--- DATA EXTRACT ---

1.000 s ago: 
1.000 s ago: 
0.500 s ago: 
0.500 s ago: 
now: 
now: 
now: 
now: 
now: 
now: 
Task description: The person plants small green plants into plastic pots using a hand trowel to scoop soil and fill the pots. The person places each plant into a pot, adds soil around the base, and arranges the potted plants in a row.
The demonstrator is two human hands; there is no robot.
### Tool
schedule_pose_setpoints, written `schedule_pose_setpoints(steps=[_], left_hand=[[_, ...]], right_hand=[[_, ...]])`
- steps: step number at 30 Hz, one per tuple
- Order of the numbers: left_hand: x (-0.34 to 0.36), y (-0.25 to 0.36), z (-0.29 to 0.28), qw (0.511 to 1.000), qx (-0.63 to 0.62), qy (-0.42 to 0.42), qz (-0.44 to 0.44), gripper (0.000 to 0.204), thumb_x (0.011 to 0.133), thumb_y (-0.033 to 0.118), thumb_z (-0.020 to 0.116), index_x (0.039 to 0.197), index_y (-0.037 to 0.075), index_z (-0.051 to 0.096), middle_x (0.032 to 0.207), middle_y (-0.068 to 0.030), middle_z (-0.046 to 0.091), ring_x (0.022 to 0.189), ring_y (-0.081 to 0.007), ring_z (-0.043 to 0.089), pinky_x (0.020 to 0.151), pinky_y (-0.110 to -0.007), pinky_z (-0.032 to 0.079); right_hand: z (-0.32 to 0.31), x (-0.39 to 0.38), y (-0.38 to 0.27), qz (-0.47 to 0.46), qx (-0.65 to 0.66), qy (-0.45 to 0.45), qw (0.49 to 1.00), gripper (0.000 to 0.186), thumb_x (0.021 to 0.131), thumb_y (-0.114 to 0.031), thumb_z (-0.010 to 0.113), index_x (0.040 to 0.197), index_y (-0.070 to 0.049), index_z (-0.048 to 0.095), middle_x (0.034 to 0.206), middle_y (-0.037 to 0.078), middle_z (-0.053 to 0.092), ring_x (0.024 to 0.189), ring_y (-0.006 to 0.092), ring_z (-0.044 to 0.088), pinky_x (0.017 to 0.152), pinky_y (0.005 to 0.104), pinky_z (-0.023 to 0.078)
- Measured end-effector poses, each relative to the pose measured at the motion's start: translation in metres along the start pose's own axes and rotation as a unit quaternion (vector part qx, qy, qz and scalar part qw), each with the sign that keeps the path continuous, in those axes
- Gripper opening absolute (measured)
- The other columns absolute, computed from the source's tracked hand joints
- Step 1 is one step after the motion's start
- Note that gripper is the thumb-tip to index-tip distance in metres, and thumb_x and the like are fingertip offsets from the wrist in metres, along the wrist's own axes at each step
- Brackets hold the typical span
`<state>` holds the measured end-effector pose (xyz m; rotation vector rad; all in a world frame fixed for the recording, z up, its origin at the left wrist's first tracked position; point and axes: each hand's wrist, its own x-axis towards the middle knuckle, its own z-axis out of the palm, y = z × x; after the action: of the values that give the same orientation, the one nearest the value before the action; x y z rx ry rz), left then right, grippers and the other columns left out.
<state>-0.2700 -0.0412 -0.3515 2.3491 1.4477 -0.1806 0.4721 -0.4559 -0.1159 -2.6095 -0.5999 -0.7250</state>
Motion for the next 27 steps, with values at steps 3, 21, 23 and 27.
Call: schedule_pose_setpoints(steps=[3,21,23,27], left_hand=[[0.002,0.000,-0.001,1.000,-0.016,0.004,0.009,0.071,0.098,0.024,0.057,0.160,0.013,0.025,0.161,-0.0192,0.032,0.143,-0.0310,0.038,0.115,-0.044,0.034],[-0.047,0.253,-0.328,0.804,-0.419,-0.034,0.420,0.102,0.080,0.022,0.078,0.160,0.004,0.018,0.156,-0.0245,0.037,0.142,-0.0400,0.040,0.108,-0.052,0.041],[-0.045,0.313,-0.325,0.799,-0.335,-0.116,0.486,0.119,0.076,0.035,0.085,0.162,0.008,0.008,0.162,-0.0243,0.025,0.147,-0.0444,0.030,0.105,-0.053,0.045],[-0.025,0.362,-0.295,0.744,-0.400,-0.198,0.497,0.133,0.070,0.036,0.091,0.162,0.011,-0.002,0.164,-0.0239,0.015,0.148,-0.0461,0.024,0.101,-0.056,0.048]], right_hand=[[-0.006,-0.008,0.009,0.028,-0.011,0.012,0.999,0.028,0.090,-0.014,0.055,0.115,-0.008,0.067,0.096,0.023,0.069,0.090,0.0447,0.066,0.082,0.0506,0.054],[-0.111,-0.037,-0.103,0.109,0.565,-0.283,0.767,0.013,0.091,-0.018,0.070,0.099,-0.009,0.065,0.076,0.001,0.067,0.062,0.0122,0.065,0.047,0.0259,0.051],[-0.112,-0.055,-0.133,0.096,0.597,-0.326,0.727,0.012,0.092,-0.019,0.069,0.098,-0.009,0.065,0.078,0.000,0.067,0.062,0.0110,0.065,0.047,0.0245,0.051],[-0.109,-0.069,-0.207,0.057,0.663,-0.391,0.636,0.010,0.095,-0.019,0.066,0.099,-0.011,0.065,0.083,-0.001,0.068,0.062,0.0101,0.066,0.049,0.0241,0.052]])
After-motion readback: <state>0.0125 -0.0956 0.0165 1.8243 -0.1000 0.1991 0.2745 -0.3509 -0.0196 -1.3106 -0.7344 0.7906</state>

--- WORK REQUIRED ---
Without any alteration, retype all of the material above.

--- WRITTEN REPLY ---
1.000 s ago: 
1.000 s ago: 
0.500 s ago: 
0.500 s ago: 
now: 
now: 
now: 
now: 
now: 
now: 
Task description: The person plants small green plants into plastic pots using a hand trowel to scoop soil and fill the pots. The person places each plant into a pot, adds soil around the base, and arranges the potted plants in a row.
The demonstrator is two human hands; there is no robot.
### Tool
schedule_pose_setpoints, written `schedule_pose_setpoints(steps=[_], left_hand=[[_, ...]], right_hand=[[_, ...]])`
- steps: step number at 30 Hz, one per tuple
- Order of the numbers: left_hand: x (-0.34 to 0.36), y (-0.25 to 0.36), z (-0.29 to 0.28), qw (0.511 to 1.000), qx (-0.63 to 0.62), qy (-0.42 to 0.42), qz (-0.44 to 0.44), gripper (0.000 to 0.204), thumb_x (0.011 to 0.133), thumb_y (-0.033 to 0.118), thumb_z (-0.020 to 0.116), index_x (0.039 to 0.197), index_y (-0.037 to 0.075), index_z (-0.051 to 0.096), middle_x (0.032 to 0.207), middle_y (-0.068 to 0.030), middle_z (-0.046 to 0.091), ring_x (0.022 to 0.189), ring_y (-0.081 to 0.007), ring_z (-0.043 to 0.089), pinky_x (0.020 to 0.151), pinky_y (-0.110 to -0.007), pinky_z (-0.032 to 0.079); right_hand: z (-0.32 to 0.31), x (-0.39 to 0.38), y (-0.38 to 0.27), qz (-0.47 to 0.46), qx (-0.65 to 0.66), qy (-0.45 to 0.45), qw (0.49 to 1.00), gripper (0.000 to 0.186), thumb_x (0.021 to 0.131), thumb_y (-0.114 to 0.031), thumb_z (-0.010 to 0.113), index_x (0.040 to 0.197), index_y (-0.070 to 0.049), index_z (-0.048 to 0.095), middle_x (0.034 to 0.206), middle_y (-0.037 to 0.078), middle_z (-0.053 to 0.092), ring_x (0.024 to 0.189), ring_y (-0.006 to 0.092), ring_z (-0.044 to 0.088), pinky_x (0.017 to 0.152), pinky_y (0.005 to 0.104), pinky_z (-0.023 to 0.078)
- Measured end-effector poses, each relative to the pose measured at the motion's start: translation in metres along the start pose's own axes and rotation as a unit quaternion (vector part qx, qy, qz and scalar part qw), each with the sign that keeps the path continuous, in those axes
- Gripper opening absolute (measured)
- The other columns absolute, computed from the source's tracked hand joints
- Step 1 is one step after the motion's start
- Note that gripper is the thumb-tip to index-tip distance in metres, and thumb_x and the like are fingertip offsets from the wrist in metres, along the wrist's own axes at each step
- Brackets hold the typical span
`<state>` holds the measured end-effector pose (xyz m; rotation vector rad; all in a world frame fixed for the recording, z up, its origin at the left wrist's first tracked position; point and axes: each hand's wrist, its own x-axis towards the middle knuckle, its own z-axis out of the palm, y = z × x; after the action: of the values that give the same orientation, the one nearest the value before the action; x y z rx ry rz), left then right, grippers and the other columns left out.
<state>-0.2700 -0.0412 -0.3515 2.3491 1.4477 -0.1806 0.4721 -0.4559 -0.1159 -2.6095 -0.5999 -0.7250</state>
Motion for the next 27 steps, with values at steps 3, 21, 23 and 27.
Call: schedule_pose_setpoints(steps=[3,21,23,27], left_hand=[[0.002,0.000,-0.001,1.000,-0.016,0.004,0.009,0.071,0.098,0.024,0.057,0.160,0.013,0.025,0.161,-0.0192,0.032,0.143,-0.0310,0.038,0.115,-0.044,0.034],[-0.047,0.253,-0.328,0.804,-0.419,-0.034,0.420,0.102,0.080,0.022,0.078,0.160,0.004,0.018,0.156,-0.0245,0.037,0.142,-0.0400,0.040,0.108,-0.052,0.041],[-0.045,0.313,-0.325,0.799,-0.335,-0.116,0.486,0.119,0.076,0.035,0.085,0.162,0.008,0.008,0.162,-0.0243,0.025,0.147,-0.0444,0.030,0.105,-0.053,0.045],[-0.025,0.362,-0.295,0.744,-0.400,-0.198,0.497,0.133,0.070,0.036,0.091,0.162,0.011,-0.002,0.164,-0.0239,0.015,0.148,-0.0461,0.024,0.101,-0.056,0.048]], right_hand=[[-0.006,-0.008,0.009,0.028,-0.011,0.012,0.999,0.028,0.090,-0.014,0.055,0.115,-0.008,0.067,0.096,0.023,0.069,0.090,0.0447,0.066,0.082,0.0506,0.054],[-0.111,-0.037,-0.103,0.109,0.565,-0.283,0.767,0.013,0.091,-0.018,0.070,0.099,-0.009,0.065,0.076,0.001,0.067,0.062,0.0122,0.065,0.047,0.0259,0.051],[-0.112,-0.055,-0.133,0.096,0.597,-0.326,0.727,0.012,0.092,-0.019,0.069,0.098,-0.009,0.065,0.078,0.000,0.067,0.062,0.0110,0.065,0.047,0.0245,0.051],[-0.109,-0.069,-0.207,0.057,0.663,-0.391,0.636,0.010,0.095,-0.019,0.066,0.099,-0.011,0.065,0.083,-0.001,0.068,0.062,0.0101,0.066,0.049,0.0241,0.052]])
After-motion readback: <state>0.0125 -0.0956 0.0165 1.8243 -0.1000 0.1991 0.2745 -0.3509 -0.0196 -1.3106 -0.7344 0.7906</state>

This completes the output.